Bathroom and kitchen windows are ideal places for cacti because they can provide additional humidity in the air as needed
Step 2. Water the cactus weekly while the plant is growing
Excessive watering can kill a cactus, but the plant should be watered weekly when it is in a period of active growth. Cactus growth phase usually occurs in the rainy season. If the soil feels dry to the touch, water the plant until the soil is damp.
Do not water the plant if the soil is still damp, as this can cause the cactus to rot and die
Step 3. Fertilize the cactus every week in its growth phase
Cacti also need fertilizer, both in the dry season and the rainy season. When you water the plant regularly every week, apply a balanced 10-10-10 fertilizer (this is the percentage of nitrogen, phosphorus and potassium) before watering the cactus. Dissolve the fertilizer into the water at a rate of a quarter of the recommended dose on the product packaging.
Step 4. Provide good air circulation
Cacti do not like strong and strong winds, but prefer areas with fresh air. Increase air circulation in your home by turning on ceiling fans, opening vents, and opening windows when it's hot.
Step 5. Rotate the pot every month
Like most plants, cacti will grow with sunlight, and this can make their growth uneven and distorted. Keep the growth balanced by giving the cactus an even amount of sunlight, and rotating the pot one quarter of the way each month.
Step 6. Change the pot every year
Use a well-draining pot one size larger than the current pot. Fill the pot with a special cactus planting medium. Take the cactus, place your hands around the base of the plant, then turn the pot over to remove it. Tap the roots gently to remove the old soil, and prune any dead or dry roots. Place the cactus in a new pot and compact the soil around the base of the plant by hand.

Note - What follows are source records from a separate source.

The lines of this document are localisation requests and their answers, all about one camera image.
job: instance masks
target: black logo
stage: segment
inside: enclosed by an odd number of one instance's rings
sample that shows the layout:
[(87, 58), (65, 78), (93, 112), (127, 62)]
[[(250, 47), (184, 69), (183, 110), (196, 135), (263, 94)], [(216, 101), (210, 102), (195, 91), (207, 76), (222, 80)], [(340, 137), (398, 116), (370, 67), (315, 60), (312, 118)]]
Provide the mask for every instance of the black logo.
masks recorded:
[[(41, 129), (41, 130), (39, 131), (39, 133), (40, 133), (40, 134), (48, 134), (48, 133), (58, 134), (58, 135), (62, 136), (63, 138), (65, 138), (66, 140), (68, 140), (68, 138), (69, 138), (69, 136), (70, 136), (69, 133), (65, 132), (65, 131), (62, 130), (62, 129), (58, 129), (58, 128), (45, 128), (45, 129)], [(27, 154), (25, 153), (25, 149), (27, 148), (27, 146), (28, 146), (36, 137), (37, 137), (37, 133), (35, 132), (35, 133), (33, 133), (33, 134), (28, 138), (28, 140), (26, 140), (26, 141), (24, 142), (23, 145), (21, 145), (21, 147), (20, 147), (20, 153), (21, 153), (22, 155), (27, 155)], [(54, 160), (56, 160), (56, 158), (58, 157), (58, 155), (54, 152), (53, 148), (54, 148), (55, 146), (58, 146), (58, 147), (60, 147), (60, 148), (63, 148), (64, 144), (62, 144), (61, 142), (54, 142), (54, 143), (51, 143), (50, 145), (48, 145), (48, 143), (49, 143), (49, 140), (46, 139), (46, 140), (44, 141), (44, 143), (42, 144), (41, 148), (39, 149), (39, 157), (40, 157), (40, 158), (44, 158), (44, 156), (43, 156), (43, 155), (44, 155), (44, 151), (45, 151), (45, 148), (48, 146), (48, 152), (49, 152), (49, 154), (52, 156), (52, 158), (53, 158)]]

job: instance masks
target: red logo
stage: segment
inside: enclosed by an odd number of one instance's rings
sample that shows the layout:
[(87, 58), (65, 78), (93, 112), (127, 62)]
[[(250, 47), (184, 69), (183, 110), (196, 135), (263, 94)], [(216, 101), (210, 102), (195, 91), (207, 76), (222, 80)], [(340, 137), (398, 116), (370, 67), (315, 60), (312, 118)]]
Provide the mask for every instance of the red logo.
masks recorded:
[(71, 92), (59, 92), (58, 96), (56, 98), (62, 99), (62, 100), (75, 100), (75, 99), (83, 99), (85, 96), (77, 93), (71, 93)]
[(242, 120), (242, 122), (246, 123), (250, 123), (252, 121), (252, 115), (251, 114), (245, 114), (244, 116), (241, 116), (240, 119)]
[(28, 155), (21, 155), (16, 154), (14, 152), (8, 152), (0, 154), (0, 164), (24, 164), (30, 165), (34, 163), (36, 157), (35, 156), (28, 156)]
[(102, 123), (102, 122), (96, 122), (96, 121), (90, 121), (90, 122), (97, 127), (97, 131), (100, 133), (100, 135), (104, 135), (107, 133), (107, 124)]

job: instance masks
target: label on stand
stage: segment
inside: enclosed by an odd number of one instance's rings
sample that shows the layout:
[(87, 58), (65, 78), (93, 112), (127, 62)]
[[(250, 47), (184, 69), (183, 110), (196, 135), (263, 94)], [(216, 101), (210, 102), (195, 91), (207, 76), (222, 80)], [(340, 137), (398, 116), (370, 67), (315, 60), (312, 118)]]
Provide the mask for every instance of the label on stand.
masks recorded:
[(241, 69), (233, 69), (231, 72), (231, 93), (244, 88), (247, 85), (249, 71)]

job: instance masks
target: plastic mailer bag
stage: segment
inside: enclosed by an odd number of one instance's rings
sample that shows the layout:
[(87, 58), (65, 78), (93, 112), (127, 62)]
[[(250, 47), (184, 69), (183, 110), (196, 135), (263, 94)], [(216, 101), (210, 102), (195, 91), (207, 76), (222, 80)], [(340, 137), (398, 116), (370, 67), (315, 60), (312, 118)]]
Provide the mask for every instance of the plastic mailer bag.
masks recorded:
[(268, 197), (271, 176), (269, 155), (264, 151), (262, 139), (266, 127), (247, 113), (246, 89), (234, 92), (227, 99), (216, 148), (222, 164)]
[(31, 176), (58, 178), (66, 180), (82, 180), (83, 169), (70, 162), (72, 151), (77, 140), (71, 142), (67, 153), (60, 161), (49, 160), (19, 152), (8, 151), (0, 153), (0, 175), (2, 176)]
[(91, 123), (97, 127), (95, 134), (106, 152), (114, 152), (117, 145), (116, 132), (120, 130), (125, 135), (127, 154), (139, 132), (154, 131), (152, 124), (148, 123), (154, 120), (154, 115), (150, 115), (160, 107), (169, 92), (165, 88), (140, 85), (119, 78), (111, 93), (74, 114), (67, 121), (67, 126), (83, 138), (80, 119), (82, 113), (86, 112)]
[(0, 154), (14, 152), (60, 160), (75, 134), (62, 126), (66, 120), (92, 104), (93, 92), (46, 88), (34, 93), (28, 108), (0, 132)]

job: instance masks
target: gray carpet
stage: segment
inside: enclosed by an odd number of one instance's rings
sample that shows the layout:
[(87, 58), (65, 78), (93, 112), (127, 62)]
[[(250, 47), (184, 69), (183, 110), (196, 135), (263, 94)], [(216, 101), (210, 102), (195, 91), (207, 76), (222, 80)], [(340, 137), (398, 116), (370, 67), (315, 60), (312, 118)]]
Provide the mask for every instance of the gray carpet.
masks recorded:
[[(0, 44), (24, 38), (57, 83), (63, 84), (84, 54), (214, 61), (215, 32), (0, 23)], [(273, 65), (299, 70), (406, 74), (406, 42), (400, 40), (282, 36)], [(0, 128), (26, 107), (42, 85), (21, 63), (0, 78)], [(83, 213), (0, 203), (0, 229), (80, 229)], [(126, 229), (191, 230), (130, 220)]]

Do not water the cactus in the first two weeks after a pot change. Place the plant in a sunny location, but not in direct sunlight
Step 7. Encourage the cactus to enter into a dormant phase in the winter
If you live in a country with four seasons, cacti will usually go into a dormant period in the fall and winter. Dormancy is necessary for the plant to recover energy, and this period of rest will encourage the emergence of flowers later. Help the cactus enter the dormancy phase by doing the things below:
- Reduce watering to once a month
- Stopping regular fertilizer application
- Move the plant to a cooler window (ideally in a location between 7 and 13 °C).

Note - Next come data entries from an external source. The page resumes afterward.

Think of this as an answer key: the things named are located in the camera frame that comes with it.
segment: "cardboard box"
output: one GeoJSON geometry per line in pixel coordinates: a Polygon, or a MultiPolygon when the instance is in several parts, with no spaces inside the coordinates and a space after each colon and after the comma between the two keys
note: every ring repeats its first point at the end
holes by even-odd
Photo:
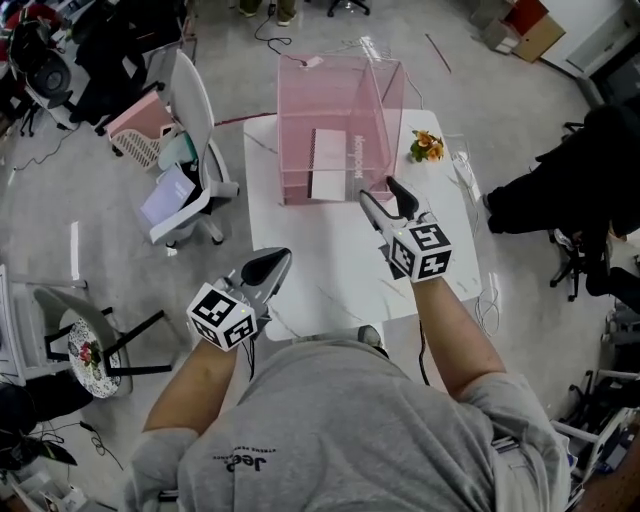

Part 3 of 3: Troubleshooting Common Problems
Step 1. Move the cactus to a darker place if it turns white
Some types of cacti grow better if they get indirect sunlight. If the plant is turning white, yellowing, or some areas are turning orange, the cactus may be getting too much sun. Move the plant to a window that does not get direct sunlight.

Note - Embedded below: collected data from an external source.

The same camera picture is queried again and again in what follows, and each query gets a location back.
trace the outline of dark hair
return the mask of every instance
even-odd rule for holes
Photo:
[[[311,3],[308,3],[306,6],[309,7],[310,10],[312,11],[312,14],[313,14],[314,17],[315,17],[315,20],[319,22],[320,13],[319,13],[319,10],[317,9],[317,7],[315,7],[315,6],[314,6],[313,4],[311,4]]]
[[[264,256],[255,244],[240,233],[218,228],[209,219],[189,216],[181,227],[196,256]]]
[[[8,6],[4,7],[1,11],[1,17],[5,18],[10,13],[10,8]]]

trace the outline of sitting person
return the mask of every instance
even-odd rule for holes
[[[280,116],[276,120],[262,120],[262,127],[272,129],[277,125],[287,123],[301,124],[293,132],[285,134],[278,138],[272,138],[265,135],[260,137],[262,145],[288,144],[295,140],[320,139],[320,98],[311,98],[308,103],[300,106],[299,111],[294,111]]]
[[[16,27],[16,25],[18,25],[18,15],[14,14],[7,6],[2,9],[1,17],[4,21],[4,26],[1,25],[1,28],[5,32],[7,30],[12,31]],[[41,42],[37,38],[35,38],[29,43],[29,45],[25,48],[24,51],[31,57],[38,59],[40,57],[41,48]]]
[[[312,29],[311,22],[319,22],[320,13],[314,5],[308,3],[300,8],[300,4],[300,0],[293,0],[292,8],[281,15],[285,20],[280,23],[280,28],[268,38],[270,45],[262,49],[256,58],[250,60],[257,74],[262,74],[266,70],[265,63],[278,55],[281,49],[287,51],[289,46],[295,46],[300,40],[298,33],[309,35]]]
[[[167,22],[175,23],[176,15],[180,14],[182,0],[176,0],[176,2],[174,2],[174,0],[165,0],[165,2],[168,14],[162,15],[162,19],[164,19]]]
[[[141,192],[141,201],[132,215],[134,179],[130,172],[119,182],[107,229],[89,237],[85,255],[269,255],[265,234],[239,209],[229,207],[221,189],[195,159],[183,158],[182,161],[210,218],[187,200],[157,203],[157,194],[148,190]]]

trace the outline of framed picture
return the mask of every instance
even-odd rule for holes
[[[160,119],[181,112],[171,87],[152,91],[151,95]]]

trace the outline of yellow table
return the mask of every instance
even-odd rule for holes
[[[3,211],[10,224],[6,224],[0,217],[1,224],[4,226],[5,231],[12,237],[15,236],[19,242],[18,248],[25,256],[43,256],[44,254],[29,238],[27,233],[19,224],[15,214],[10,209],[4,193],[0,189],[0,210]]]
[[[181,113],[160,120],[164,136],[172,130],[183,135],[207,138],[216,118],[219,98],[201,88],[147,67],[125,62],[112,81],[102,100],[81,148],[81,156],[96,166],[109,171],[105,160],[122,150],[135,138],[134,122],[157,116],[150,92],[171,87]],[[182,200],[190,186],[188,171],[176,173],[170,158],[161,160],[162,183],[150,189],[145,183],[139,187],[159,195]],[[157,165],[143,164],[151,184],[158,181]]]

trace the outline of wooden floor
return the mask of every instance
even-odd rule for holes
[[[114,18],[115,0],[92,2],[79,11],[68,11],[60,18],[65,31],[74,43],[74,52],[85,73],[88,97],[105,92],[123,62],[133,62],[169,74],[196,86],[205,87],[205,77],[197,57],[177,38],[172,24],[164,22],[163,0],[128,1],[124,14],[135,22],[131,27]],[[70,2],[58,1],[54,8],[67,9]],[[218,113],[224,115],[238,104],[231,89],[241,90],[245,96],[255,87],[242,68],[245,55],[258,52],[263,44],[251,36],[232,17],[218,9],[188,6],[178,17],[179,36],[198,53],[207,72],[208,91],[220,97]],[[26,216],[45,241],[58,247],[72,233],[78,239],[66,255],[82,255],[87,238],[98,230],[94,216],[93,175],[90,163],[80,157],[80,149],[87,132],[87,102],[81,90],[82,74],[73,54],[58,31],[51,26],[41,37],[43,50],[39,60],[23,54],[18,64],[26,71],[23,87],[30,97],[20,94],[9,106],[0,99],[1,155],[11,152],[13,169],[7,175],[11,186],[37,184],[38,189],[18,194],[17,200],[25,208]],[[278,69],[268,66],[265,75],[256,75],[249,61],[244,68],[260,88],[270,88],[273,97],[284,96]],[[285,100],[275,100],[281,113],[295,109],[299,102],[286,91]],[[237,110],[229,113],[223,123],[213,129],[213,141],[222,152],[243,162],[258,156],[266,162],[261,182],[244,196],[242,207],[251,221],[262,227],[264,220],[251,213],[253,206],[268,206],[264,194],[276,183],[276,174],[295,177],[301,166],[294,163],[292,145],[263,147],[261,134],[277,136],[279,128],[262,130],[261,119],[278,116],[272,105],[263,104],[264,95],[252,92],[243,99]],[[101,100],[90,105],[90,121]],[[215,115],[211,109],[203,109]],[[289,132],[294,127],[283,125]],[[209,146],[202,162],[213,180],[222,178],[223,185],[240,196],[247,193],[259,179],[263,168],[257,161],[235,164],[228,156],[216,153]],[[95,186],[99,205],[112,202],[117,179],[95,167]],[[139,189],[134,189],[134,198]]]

Step 2. Move the cactus to a sunnier spot if the plant grows taller or thinner
A cactus that doesn't get enough sunlight will begin to grow toward the light, which makes its growth distorted and unbalanced. Another symptom is the top of the cactus is getting thinner. Move the plant to a window that gets more direct sunlight.
To prevent the plant from burning, gradually move the cactus to a brighter location, moving it closer to sun exposure over a few days
Step 3. Deal with pests that commonly attack cacti
There are several insects that can cause problems with cacti, such as mealy bugs, scale mites and spider mites. To get rid of these pests, rinse or spray the cactus with water. Insecticides are usually not effective against these pests.